REQUIRED ACTION | Let the line containing "Which region of the photo contains the left purple" serve as the first line of the answer and the final line of the entries as its last, with every line between copied exactly.

Data entries:

· · ·

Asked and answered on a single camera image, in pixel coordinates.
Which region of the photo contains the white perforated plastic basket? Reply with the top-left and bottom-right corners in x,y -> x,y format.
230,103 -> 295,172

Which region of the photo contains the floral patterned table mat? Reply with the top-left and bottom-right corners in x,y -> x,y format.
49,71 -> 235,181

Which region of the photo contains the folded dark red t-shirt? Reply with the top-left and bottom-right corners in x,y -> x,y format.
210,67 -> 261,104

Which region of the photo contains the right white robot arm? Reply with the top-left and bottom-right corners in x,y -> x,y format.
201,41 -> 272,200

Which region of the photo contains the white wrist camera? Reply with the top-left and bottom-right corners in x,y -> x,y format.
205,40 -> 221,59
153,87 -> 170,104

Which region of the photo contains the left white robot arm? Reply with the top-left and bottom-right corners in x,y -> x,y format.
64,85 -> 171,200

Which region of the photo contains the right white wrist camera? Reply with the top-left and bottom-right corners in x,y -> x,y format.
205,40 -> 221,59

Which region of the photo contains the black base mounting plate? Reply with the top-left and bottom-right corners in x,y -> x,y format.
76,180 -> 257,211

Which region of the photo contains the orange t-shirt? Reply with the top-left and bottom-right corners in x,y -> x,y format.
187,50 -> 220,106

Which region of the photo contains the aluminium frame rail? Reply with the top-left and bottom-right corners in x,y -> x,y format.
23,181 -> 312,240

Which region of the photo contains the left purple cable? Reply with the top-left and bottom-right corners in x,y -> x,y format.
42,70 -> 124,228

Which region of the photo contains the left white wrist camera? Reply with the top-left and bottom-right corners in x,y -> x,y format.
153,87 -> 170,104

· · ·

RESULT BELOW |
Which region of the photo contains the left purple cable? Reply with the top-left and bottom-right corners in x,y -> x,y format.
42,70 -> 124,228

Which region of the photo contains the left white wrist camera? Reply with the top-left and bottom-right corners in x,y -> x,y format.
153,87 -> 170,104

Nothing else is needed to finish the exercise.